WHAT YOU ARE ASKED TO DO: In the records below, find each line holding the word "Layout" and copy it.

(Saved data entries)
================================

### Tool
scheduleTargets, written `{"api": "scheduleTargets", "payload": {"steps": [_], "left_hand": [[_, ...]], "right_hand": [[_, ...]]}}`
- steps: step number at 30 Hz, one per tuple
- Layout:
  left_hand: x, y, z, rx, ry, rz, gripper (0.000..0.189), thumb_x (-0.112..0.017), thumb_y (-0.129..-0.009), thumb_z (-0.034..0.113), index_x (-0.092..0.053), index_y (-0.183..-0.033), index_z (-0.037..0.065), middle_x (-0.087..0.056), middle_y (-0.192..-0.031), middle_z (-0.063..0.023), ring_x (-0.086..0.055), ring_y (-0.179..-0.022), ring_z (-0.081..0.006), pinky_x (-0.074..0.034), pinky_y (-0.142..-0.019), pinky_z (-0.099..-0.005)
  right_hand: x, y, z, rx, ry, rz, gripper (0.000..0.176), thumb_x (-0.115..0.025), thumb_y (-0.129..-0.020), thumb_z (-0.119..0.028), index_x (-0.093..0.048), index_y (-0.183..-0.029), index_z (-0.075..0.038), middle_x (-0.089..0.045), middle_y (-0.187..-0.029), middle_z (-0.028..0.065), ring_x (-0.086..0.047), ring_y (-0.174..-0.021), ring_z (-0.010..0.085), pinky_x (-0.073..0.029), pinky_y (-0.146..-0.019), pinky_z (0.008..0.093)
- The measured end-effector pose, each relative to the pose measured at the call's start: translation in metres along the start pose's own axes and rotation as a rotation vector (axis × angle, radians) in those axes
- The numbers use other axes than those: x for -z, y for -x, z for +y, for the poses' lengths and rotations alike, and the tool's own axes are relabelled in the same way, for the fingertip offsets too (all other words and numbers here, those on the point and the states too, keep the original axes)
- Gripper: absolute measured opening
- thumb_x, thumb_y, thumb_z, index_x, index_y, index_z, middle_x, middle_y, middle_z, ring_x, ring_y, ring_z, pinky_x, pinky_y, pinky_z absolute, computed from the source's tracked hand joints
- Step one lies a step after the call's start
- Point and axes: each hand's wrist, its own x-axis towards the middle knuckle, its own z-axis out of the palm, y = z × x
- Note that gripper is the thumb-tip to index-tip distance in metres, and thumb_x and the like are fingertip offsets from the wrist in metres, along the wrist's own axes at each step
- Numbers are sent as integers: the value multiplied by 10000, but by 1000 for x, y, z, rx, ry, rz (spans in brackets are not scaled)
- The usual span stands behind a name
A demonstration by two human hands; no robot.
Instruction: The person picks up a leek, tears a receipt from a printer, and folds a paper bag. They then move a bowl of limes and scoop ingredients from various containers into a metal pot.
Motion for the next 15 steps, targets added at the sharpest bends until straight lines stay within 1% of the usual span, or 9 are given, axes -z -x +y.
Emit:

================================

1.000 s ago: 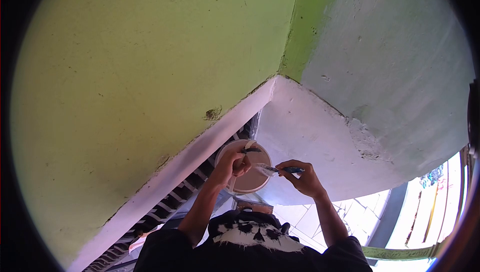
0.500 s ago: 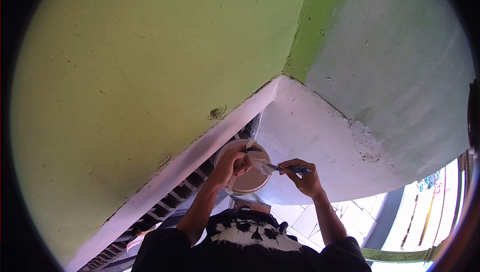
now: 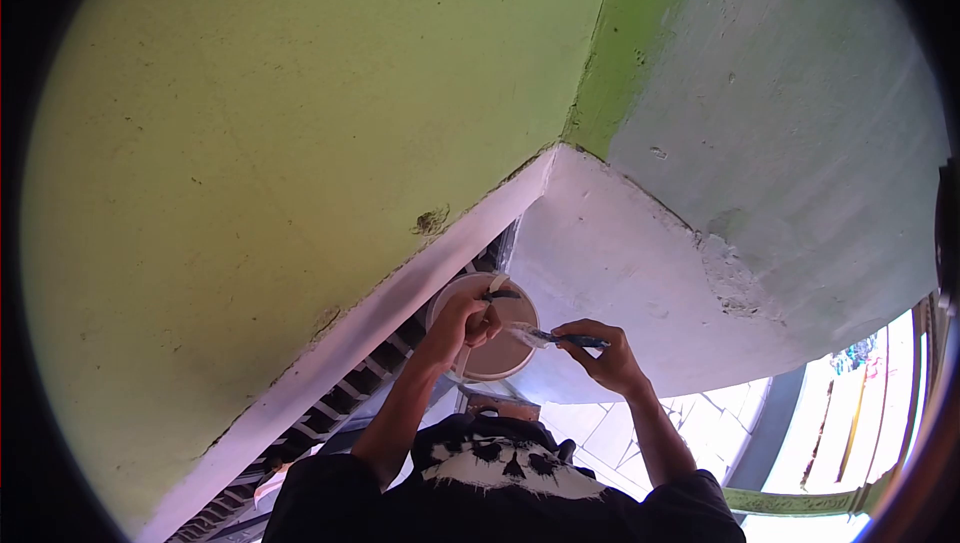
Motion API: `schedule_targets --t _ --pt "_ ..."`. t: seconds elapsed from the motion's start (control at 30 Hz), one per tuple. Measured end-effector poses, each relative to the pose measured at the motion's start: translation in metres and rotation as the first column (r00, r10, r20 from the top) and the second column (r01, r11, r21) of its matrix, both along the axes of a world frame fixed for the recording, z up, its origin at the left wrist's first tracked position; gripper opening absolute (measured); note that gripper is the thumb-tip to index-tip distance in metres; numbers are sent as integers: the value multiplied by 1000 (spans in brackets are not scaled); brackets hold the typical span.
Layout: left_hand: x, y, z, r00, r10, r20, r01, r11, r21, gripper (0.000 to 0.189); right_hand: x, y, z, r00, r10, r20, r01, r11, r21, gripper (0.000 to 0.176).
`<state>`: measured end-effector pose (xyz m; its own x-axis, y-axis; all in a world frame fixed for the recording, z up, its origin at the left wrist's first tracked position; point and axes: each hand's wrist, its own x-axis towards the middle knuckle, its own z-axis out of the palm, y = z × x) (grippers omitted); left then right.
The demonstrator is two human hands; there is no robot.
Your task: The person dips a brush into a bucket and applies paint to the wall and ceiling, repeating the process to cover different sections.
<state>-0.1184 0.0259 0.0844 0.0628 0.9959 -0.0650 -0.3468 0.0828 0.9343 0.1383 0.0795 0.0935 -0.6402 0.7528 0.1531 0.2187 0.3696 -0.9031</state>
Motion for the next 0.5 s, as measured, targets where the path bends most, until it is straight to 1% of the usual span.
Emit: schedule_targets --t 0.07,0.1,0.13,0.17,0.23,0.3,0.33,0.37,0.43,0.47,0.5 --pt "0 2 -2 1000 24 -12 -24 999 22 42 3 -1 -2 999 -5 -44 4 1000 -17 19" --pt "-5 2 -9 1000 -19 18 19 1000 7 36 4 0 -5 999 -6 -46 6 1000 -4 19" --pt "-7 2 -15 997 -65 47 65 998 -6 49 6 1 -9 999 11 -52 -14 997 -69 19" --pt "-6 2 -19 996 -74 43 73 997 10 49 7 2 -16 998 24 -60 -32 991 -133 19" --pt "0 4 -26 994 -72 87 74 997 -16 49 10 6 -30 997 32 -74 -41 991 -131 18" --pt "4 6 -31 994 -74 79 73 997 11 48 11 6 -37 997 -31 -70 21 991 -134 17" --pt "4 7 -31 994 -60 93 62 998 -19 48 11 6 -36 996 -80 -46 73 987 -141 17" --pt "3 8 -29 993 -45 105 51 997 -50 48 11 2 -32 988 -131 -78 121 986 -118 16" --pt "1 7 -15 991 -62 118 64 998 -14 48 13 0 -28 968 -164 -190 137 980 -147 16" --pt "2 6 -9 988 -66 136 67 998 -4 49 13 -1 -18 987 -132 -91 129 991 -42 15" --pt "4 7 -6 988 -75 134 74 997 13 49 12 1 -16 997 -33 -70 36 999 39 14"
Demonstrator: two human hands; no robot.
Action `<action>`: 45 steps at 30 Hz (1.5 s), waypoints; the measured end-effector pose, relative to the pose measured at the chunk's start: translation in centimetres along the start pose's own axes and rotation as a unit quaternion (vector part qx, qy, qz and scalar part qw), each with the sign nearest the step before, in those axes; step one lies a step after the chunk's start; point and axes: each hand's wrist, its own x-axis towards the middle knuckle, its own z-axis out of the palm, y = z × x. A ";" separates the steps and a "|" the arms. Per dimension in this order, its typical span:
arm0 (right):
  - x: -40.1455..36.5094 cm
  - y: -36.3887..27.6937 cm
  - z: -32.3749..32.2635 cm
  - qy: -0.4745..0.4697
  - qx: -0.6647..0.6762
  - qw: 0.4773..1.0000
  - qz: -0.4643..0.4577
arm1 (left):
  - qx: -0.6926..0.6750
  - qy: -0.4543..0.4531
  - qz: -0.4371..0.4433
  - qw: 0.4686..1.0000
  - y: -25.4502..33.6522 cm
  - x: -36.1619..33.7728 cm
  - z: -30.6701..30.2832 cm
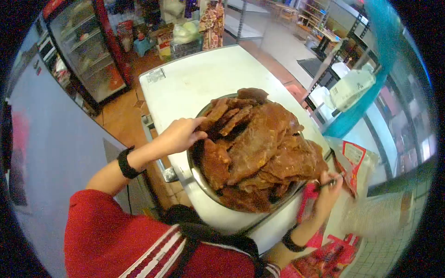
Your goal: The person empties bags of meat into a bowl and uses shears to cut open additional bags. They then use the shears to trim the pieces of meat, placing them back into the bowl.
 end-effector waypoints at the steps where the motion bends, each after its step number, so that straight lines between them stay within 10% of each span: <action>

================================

SOLUTION FOR THIS EXERCISE:
- Layout:
Layout: left_hand: x, y, z, r00, r10, r20, r01, r11, r21, gripper (0.000 to 0.189); right_hand: x, y, z, r00, r10, r20, r01, r11, r21, gripper (0.000 to 0.176).

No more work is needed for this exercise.